If your finances are limited look at the "cheap" 10" Craftsman. It is only single compound, but does a good job. I paid less than 200 for one on sale and it has done yeoman's work.

George


----------



## jschaben (Apr 1, 2010)

I've heard of the saw, it's been out a couple of years. IMO the 1" arbor would be a deal breaker. You wouldn't be able to use a 12" blade and most 10" won't fit so you would be stuck buying their blades. The Amazon reviews aren't terrible but not all that good either. I've heard say in other threads that the Kobalt from Lowes and the Sears are virtually identical and they both seem to be well received. Personally, I'd pass on the Evolution.


----------



## Lynden (Apr 21, 2008)

In the November, 2013 issue of Family Handyman magazine, the editor reviewed the 12" Chicago Electric slider and gave it a "Best Value Award." He liked the saw, and at $180 it might be worth looking at. 
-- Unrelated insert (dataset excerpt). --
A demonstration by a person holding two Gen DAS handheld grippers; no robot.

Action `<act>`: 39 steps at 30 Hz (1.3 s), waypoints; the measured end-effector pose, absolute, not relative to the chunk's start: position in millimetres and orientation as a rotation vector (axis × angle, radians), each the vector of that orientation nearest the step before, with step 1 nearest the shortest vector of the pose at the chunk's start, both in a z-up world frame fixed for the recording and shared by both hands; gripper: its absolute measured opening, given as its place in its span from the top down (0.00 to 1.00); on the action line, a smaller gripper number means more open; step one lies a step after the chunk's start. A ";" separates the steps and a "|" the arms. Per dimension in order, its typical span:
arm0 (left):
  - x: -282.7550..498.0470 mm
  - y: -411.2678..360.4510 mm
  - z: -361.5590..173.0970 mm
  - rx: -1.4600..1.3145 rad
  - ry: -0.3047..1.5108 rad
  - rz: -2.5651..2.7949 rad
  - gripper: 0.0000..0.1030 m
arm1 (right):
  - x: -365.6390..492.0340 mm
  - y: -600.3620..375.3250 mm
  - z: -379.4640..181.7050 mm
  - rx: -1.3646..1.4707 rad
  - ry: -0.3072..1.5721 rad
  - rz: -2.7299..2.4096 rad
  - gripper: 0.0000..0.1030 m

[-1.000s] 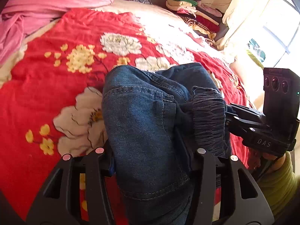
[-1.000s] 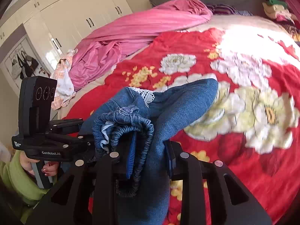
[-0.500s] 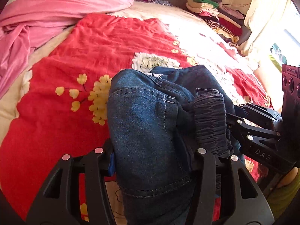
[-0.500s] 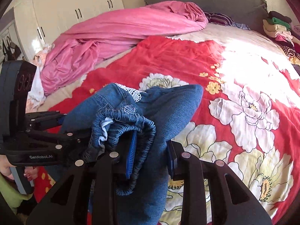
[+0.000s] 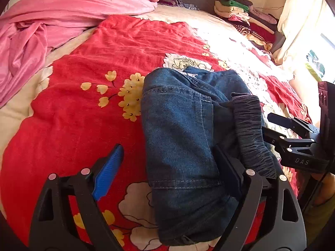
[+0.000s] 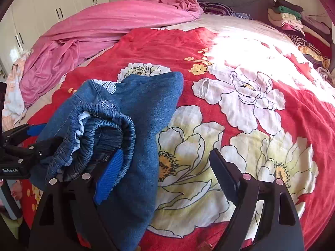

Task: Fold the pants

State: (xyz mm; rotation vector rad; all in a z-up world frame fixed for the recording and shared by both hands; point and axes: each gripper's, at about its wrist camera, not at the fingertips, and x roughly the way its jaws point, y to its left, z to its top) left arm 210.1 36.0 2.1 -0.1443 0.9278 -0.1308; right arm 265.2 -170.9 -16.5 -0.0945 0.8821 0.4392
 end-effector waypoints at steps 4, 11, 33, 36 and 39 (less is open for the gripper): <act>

http://www.harborfreight.com/catalogsearch/result?q=sliding+compound+miter+saw


----------



## ryan50hrl (Jun 30, 2012)

There were a few guys on here with that saw that had good luck with it as well. It sounds like its one of the hidden gems at harbor freight.


----------



## dogmir (Nov 18, 2012)

I too have seen the HF saw get decent reviews. I have almost come home with one a few times. I have seen it on sale a few times for around $130 add the 20% or 25% off coupon and it makes it a bargin.


----------



## yank (Nov 15, 2006)

I looked at the Kobalt 10" today at Lowe's, I like that, and the DeWalt next to it did not impress me, had to use two hands to move saw L & R, push down on one lever and move it. The Kobalt did have one flaw that puzzled me, the hold down device did not anchor to the base, could not see how that would hold anything down. 
I read a lot of reviews about that saw but no one mentioned that, altho many of them did say the laser was off by at least 1/4", and a few have adjusted it and said it is better. 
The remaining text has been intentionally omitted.